◆ Dataset entries:

------------------------------------------------------------------------

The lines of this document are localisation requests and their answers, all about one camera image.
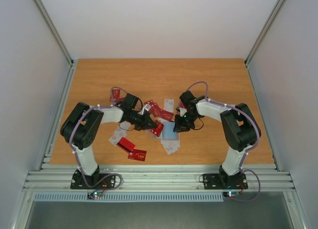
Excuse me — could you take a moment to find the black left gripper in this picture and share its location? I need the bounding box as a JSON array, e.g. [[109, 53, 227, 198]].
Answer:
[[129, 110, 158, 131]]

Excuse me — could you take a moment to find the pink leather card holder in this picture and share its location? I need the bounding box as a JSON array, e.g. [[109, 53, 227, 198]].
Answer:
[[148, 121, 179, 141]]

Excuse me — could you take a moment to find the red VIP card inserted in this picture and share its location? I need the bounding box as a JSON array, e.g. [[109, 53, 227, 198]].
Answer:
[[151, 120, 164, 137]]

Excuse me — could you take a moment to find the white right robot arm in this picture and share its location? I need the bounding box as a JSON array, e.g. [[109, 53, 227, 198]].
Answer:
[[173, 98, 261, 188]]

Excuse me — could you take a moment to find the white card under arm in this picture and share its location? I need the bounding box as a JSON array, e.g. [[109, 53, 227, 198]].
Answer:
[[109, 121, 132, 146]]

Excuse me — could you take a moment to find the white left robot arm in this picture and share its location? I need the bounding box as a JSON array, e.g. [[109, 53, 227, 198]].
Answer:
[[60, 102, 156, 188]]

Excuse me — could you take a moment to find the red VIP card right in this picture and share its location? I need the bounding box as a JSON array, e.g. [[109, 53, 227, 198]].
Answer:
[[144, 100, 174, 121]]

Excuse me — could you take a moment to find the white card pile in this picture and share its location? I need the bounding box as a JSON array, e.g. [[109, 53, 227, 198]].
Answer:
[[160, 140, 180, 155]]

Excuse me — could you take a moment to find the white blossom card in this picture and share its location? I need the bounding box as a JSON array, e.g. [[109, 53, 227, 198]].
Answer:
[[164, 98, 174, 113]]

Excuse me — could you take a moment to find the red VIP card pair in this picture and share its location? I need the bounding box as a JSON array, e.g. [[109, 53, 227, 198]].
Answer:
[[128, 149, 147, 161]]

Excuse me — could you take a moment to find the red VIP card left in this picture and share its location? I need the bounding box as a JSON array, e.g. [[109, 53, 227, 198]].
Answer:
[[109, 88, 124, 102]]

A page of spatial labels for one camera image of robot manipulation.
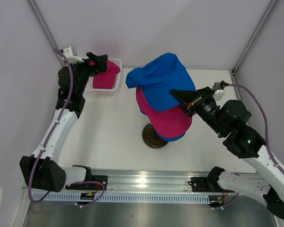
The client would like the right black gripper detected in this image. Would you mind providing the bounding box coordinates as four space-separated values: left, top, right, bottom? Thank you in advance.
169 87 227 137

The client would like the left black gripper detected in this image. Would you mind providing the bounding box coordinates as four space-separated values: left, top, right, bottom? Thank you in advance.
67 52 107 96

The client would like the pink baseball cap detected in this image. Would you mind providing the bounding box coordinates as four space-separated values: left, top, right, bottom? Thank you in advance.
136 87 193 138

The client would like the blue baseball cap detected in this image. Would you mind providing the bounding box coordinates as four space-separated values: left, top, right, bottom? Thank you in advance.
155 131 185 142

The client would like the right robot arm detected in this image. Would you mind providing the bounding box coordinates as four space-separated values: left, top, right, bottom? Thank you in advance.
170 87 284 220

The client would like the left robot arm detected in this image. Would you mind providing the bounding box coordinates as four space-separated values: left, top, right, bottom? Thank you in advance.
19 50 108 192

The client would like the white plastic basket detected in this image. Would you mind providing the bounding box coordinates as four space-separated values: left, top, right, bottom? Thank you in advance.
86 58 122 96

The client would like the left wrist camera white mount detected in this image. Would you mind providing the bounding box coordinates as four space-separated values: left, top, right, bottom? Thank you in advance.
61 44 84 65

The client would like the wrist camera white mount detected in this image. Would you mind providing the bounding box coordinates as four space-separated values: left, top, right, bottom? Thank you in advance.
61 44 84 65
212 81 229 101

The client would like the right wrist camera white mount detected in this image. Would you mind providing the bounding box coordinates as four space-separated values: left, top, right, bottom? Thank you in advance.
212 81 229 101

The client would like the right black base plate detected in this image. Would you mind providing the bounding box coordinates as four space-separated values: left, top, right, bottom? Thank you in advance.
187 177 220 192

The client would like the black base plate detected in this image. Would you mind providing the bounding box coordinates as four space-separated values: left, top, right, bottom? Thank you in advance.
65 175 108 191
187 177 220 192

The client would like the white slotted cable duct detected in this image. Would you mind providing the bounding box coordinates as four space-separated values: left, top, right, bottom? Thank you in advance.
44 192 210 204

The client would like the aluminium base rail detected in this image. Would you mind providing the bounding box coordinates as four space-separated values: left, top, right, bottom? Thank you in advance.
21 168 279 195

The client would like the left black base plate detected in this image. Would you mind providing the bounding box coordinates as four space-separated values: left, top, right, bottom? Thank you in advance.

------------------------------------------------------------------------

◆ Exercise prompt: In your copy, restate the data above word for word but leave out any picture.

◆ Exercise solution:
The lines of this document are localisation requests and their answers, all about one camera image.
Excuse me — could you take a moment to find the black left gripper in this picture and share its location? I need the bounding box as a JSON array, e.g. [[109, 53, 227, 198]].
Answer:
[[129, 110, 158, 131]]

Excuse me — could you take a moment to find the pink leather card holder in this picture and share its location? I need the bounding box as a JSON array, e.g. [[109, 53, 227, 198]].
Answer:
[[148, 121, 179, 141]]

Excuse me — could you take a moment to find the red VIP card inserted in this picture and share its location? I need the bounding box as a JSON array, e.g. [[109, 53, 227, 198]].
Answer:
[[151, 120, 164, 137]]

Excuse me — could you take a moment to find the white right robot arm in this picture and share its location? I need the bounding box as a JSON array, e.g. [[109, 53, 227, 198]].
Answer:
[[173, 98, 261, 188]]

Excuse me — could you take a moment to find the white card under arm in this picture and share its location? I need the bounding box as a JSON array, e.g. [[109, 53, 227, 198]].
Answer:
[[109, 121, 132, 146]]

Excuse me — could you take a moment to find the white left robot arm in this picture and share its location? I need the bounding box as a JSON array, e.g. [[109, 53, 227, 198]].
Answer:
[[60, 102, 156, 188]]

Excuse me — could you take a moment to find the red VIP card right in this picture and share its location? I need the bounding box as a JSON array, e.g. [[109, 53, 227, 198]].
Answer:
[[144, 100, 174, 121]]

Excuse me — could you take a moment to find the white card pile in this picture and share its location? I need the bounding box as a JSON array, e.g. [[109, 53, 227, 198]].
Answer:
[[160, 140, 180, 155]]

Excuse me — could you take a moment to find the white blossom card in this picture and share its location? I need the bounding box as a JSON array, e.g. [[109, 53, 227, 198]].
Answer:
[[164, 98, 174, 113]]

Excuse me — could you take a moment to find the red VIP card pair in this picture and share its location? I need the bounding box as a JSON array, e.g. [[109, 53, 227, 198]].
Answer:
[[128, 149, 147, 161]]

Excuse me — could you take a moment to find the red VIP card left in this picture and share its location? I need the bounding box as a JSON array, e.g. [[109, 53, 227, 198]].
Answer:
[[109, 88, 124, 102]]

A page of spatial labels for one camera image of robot manipulation.
The client would like the right black gripper detected in this image. Would you mind providing the bounding box coordinates as four space-separated values: left, top, right, bottom? Thank you in advance.
169 87 227 137

The client would like the left black gripper detected in this image. Would you mind providing the bounding box coordinates as four space-separated values: left, top, right, bottom? Thank you in advance.
67 52 107 96

The client would like the pink baseball cap detected in this image. Would you mind providing the bounding box coordinates as four space-separated values: left, top, right, bottom? Thank you in advance.
136 87 193 138

The client would like the blue baseball cap detected in this image. Would you mind providing the bounding box coordinates as four space-separated values: left, top, right, bottom? Thank you in advance.
155 131 185 142

The client would like the right robot arm detected in this image. Would you mind providing the bounding box coordinates as four space-separated values: left, top, right, bottom? Thank you in advance.
170 87 284 220

The client would like the left robot arm detected in this image. Would you mind providing the bounding box coordinates as four space-separated values: left, top, right, bottom? Thank you in advance.
19 50 108 192

The client would like the white plastic basket detected in this image. Would you mind providing the bounding box coordinates as four space-separated values: left, top, right, bottom? Thank you in advance.
86 58 122 96

The client would like the left wrist camera white mount detected in this image. Would you mind providing the bounding box coordinates as four space-separated values: left, top, right, bottom? Thank you in advance.
61 44 84 65

The client would like the wrist camera white mount detected in this image. Would you mind providing the bounding box coordinates as four space-separated values: left, top, right, bottom? Thank you in advance.
61 44 84 65
212 81 229 101

The client would like the right wrist camera white mount detected in this image. Would you mind providing the bounding box coordinates as four space-separated values: left, top, right, bottom? Thank you in advance.
212 81 229 101

The client would like the right black base plate detected in this image. Would you mind providing the bounding box coordinates as four space-separated values: left, top, right, bottom? Thank you in advance.
187 177 220 192

The client would like the black base plate detected in this image. Would you mind providing the bounding box coordinates as four space-separated values: left, top, right, bottom? Thank you in advance.
65 175 108 191
187 177 220 192

The client would like the white slotted cable duct detected in this image. Would you mind providing the bounding box coordinates as four space-separated values: left, top, right, bottom? Thank you in advance.
44 192 210 204

The client would like the aluminium base rail detected in this image. Would you mind providing the bounding box coordinates as four space-separated values: left, top, right, bottom? Thank you in advance.
21 168 279 195

The client would like the left black base plate detected in this image. Would you mind providing the bounding box coordinates as four space-separated values: left, top, right, bottom? Thank you in advance.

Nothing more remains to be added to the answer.